Requirement:
Line by line, copy the entries exactly, excluding the pictures.

Data to examine:
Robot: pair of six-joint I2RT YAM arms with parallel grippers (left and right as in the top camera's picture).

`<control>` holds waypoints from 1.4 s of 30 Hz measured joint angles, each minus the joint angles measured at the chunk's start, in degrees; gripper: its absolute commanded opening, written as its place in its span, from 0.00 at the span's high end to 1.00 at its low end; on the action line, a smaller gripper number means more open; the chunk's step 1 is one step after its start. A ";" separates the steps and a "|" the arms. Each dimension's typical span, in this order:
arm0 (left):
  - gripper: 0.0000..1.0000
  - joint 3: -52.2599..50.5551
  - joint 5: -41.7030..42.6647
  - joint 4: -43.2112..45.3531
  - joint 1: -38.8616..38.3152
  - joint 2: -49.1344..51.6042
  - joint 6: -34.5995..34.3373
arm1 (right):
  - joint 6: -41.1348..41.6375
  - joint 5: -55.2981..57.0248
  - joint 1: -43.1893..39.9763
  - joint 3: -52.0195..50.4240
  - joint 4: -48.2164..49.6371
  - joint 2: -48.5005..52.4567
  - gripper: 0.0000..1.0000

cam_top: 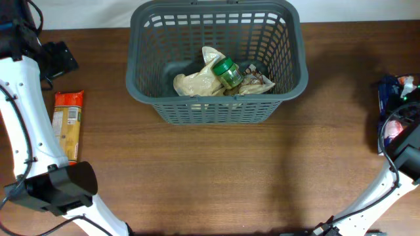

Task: Pack container
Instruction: 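Lift the tissue box with the right gripper and carry it over the basket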

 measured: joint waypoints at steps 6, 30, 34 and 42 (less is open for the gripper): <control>0.01 0.00 0.00 0.00 0.00 0.00 0.00 | 1.14 -8.63 1.36 4.52 -2.38 0.44 0.96; 0.01 0.00 0.00 3.23 0.00 0.00 0.02 | 4.39 -9.77 37.75 62.58 -19.85 -8.81 0.96; 0.01 0.00 0.00 3.54 0.00 0.00 0.00 | 4.24 -7.98 47.45 62.64 -18.75 -10.56 0.96; 0.01 0.00 0.00 3.69 0.00 0.00 0.00 | -4.11 -7.26 59.93 62.60 -19.39 -10.69 0.96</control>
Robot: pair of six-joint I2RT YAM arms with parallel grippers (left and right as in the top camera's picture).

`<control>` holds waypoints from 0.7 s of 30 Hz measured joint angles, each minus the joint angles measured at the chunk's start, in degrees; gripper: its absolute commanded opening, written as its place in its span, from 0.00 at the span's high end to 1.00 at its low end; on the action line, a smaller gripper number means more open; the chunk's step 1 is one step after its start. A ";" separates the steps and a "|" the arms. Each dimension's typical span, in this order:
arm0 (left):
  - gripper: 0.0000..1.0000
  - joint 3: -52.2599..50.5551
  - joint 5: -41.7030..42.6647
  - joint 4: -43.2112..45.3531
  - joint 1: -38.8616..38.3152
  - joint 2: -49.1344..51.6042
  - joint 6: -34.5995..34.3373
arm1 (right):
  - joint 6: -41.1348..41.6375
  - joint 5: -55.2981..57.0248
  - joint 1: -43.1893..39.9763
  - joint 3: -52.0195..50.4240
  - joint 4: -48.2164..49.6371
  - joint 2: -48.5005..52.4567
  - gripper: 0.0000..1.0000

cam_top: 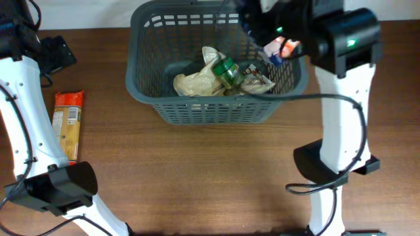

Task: Pack container
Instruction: 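Lift the tissue box with the right gripper and carry it over the basket, then lower the tissue box into the basket and open the right gripper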

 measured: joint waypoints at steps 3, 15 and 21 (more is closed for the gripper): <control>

Exercise result:
Robot: pair of six-joint I2RT YAM arms with parallel grippers (left and right as in the top camera's picture).

`<control>` holds waypoints from 1.4 s of 30 Hz measured joint angles, each minus the joint angles measured at the chunk's start, in degrees; gripper: its absolute commanded opening, written as its place in its span, from 0.00 at the span's high end to 1.00 at its low end; on the action line, a smaller gripper number means more open; the chunk's step 1 is one step after its start. A ";" separates the steps and a "|" the arms. Each dimension's typical span, in this order:
arm0 (left):
  - gripper: 0.0000..1.0000
  - joint 3: -52.2599..50.5551
  - joint 5: -41.7030..42.6647
  - joint 4: -43.2112..45.3531
  - joint 1: -38.8616..38.3152
  - joint 2: -49.1344..51.6042
  - joint 6: -34.5995..34.3373
arm1 (right):
  - joint 6: -41.1348..41.6375
  - joint 5: -55.2981..57.0248
  - joint 1: -43.1893..39.9763
  - joint 3: -52.0195..50.4240
  - joint 4: -48.2164..49.6371
  - joint 2: -48.5005..52.4567
  - gripper: 0.0000..1.0000

cam_top: 

Task: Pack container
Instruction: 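Lift the tissue box with the right gripper and carry it over the basket
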
 measured: joint waypoints at steps 6, 30, 34 and 42 (less is open for the gripper): <control>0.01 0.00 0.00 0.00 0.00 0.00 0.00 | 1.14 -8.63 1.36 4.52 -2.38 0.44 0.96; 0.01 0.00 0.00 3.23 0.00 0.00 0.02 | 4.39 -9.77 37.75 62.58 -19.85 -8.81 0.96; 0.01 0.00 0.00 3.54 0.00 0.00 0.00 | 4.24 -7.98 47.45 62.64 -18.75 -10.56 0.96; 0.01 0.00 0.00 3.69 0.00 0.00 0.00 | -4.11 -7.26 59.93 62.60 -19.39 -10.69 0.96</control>
Robot: pair of six-joint I2RT YAM arms with parallel grippers (left and right as in the top camera's picture).

`<control>` holds waypoints from 0.7 s of 30 Hz measured joint angles, each minus the joint angles measured at the chunk's start, in degrees; gripper: its absolute commanded opening, written as its place in its span, from 0.00 at the span's high end to 1.00 at its low end; on the action line, a smaller gripper number means more open; the chunk's step 1 is one step after its start. A ";" separates the steps and a "|" the arms. Each dimension's typical span, in this order:
arm0 (left):
  - gripper: 0.0000..1.0000
  - joint 3: -52.2599..50.5551
  - joint 5: -41.7030..42.6647
  - joint 4: -43.2112..45.3531
  - joint 1: -38.8616..38.3152
  - joint 2: -49.1344..51.6042
  - joint 6: -34.5995..34.3373
arm1 (right):
  - joint 6: -41.1348..41.6375
  - joint 5: -55.2981..57.0248
  - joint 1: -43.1893..39.9763
  - joint 3: -52.0195..50.4240
  - joint 4: -48.2164..49.6371
  - joint 2: -48.5005..52.4567
  - gripper: 0.0000..1.0000

cam_top: 

Task: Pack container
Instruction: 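Lift the tissue box with the right gripper and carry it over the basket, then lower the tissue box into the basket and open the right gripper
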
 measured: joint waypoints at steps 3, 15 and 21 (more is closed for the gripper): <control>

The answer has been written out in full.